Страх постепенно сдавал позиции, уступая заторможенному безразличию, а вот чувство холода, напротив, все более усиливалось. В мозгу отчетливо прозвучала беззаботно-оптимистичная Гейкина фраза: «Вот сперва отогреемся малёха, а там – пожуём-увидим».

«Да, нужно как можно быстрее развести костер. Иначе я… иначе мне… Да, вокруг мины. Но нельзя же просто сидеть здесь и, ничего не предпринимая, тупо дожидаться смерти. От холода я вполне мог загнуться и в Ленинграде. Стоило проделывать такой путь, чтобы?.. Значит, надо идти… Ах да, спички. После последнего перекура они остались в бушлате Гейки».

Юрка опустился на четвереньки и, стиснув зубы, пополз к неглубокой воронке, в которой разметалось изломанное, еще каких-то десять минут назад полное жизни тело.
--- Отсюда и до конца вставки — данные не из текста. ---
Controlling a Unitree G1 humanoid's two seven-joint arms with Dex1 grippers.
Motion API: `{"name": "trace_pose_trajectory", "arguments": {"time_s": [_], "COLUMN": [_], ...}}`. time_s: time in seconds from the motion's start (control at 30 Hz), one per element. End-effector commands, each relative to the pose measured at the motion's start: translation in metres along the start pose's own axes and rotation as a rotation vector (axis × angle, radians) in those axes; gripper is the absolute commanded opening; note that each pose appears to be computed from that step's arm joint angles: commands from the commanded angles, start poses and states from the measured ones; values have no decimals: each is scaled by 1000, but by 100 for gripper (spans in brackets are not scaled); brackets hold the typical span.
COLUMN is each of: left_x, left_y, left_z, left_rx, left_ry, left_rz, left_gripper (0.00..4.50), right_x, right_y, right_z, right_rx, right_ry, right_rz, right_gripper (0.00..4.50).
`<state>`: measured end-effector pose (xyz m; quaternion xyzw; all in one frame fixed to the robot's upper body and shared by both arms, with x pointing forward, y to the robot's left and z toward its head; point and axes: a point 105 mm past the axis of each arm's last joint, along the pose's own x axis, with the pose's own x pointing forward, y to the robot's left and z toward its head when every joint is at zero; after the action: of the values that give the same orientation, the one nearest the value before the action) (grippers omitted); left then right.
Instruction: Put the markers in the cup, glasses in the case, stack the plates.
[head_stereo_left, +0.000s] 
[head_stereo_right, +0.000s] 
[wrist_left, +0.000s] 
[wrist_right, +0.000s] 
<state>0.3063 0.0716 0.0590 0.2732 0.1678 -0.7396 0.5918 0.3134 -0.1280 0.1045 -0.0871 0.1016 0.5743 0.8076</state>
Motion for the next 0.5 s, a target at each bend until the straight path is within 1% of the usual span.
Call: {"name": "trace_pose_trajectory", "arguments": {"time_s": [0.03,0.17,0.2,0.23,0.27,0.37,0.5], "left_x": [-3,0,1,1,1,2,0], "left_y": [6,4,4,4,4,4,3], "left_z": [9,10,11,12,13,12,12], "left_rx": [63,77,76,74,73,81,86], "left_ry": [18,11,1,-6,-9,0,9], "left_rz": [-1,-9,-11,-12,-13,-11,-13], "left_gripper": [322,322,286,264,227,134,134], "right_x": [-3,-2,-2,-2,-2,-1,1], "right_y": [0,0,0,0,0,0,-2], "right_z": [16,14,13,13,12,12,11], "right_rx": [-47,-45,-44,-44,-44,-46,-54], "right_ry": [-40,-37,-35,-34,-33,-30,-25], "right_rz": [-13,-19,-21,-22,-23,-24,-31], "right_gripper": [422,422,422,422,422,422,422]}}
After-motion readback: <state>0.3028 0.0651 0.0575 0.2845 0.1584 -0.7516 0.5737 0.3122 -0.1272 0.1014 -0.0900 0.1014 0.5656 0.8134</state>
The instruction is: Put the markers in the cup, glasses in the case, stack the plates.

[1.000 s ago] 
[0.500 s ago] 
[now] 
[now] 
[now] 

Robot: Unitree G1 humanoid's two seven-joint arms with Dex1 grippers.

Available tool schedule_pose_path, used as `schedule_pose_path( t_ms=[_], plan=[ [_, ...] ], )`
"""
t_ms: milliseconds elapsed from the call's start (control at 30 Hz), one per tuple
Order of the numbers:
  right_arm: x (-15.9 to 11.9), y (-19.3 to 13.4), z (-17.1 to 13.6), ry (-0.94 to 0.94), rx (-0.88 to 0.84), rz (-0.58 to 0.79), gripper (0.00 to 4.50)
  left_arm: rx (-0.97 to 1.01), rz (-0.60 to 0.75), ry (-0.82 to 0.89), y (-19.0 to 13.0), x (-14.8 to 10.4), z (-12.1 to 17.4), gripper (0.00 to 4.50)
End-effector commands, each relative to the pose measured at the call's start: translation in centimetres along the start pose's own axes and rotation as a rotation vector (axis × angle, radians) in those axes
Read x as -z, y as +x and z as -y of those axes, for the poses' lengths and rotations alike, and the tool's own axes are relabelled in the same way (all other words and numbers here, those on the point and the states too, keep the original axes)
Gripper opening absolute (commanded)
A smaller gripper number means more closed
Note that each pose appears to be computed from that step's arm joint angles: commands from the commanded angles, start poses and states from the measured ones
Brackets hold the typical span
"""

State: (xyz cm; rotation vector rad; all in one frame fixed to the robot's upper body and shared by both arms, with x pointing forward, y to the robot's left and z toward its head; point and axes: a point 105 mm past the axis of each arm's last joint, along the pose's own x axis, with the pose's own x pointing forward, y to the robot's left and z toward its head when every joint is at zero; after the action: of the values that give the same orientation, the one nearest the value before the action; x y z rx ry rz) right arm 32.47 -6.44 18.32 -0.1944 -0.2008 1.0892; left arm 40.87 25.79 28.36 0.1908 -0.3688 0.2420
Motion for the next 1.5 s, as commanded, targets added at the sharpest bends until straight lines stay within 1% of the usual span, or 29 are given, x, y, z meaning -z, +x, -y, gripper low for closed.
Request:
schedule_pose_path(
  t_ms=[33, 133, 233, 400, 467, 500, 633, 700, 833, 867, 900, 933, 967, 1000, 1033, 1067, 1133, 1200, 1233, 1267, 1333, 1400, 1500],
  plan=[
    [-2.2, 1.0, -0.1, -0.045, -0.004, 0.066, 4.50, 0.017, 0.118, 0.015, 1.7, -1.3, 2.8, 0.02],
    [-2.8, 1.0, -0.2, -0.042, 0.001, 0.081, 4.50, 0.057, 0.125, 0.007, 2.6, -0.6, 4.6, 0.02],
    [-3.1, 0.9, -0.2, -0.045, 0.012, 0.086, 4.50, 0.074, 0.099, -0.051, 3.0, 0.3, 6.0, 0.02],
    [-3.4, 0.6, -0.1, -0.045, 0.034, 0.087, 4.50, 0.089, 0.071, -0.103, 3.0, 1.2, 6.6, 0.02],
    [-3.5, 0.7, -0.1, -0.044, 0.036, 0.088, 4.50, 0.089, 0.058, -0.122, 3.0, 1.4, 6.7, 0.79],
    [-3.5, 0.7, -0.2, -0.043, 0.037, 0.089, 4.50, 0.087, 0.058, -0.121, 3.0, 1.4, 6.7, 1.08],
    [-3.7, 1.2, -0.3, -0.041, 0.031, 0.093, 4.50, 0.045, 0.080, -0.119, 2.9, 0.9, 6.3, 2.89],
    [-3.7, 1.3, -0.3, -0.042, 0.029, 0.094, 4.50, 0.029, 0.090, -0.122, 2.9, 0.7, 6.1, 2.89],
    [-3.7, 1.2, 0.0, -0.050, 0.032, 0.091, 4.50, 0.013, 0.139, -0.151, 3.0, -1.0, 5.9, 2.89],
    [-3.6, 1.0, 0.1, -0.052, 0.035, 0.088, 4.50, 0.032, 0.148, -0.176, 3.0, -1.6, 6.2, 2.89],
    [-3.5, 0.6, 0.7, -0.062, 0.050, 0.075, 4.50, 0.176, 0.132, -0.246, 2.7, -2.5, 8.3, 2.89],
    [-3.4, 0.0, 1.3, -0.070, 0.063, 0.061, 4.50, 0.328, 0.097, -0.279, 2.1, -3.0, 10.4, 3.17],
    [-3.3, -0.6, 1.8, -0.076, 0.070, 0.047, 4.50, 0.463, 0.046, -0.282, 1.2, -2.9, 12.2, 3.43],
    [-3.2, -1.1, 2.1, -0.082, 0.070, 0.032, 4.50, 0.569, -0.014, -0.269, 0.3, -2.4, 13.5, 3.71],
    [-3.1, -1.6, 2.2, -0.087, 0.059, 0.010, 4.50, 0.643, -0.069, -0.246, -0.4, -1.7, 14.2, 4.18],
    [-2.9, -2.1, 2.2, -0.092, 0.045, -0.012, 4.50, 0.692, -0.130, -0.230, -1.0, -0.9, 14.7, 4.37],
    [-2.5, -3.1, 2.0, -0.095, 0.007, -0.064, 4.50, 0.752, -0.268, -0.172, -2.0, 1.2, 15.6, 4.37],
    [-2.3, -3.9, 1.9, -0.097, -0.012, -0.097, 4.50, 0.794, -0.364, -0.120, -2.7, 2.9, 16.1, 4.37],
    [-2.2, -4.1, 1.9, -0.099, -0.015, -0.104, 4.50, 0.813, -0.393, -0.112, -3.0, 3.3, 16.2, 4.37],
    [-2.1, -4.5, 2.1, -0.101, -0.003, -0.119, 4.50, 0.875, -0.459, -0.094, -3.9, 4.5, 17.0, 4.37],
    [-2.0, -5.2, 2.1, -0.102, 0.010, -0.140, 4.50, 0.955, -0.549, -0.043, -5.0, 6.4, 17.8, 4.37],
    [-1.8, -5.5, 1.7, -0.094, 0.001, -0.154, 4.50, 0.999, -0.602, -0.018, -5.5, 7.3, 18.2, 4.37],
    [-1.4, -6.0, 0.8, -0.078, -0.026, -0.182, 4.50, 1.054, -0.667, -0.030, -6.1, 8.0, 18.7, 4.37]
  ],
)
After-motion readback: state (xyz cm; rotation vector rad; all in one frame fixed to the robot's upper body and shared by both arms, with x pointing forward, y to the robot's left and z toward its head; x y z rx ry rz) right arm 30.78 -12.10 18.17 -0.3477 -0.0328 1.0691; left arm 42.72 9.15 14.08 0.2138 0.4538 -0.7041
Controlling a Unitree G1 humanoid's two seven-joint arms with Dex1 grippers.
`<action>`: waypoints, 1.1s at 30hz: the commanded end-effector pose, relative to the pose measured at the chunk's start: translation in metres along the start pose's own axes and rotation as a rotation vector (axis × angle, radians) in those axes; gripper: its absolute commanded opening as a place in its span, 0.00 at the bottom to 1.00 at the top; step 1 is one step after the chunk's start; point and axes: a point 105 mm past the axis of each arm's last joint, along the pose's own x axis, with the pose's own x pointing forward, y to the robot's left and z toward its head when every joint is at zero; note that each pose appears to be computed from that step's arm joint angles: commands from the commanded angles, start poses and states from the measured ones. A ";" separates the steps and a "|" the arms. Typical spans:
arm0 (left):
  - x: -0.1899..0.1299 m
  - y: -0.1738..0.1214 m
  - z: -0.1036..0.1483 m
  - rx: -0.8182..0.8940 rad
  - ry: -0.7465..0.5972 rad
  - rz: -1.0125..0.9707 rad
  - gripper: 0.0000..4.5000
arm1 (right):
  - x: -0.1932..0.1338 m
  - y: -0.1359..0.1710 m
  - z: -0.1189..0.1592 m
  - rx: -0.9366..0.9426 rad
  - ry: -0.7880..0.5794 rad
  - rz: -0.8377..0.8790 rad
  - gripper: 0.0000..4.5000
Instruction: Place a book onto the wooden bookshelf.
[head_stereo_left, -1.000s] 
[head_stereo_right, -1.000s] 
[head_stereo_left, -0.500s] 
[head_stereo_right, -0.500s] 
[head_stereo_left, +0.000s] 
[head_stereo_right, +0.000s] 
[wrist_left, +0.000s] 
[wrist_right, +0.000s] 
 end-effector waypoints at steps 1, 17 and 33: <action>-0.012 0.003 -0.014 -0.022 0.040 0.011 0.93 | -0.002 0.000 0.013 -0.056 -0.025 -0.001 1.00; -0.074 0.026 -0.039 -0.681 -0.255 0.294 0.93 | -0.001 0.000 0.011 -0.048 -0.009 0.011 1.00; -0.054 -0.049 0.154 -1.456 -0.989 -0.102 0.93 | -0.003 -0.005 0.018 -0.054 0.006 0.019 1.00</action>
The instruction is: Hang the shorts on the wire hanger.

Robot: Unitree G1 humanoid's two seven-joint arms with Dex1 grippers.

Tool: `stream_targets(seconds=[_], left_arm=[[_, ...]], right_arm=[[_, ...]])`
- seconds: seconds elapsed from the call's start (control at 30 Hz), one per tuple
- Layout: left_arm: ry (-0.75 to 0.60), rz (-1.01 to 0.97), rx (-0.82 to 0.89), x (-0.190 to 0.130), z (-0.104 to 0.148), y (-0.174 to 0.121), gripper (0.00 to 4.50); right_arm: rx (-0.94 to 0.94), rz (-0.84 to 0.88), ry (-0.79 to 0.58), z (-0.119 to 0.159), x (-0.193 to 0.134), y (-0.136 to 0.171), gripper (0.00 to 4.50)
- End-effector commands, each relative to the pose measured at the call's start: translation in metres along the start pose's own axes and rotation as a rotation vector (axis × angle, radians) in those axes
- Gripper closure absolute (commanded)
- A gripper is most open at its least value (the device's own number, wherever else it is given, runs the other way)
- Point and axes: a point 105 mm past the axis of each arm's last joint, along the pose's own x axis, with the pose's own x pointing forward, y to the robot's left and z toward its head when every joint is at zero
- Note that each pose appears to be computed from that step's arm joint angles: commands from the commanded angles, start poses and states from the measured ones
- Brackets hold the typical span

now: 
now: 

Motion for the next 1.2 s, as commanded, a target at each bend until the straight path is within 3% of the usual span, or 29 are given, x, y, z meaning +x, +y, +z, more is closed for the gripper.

Отвернув голову, чтобы не видеть застывших распахнутых стеклянных глаз, замерзшими руками он принялся шарить по Гейкиным карманам – сначала наружным, затем внутренним. Итоговый улов составили: почти пустая пачка папирос, неполный коробок спичек, финка с наборной ручкой и невесть откуда у Гейки взявшаяся книжица-пропуск на имя учащегося ленинградского ФЗУ № 33 Лощинина Василия Ивановича.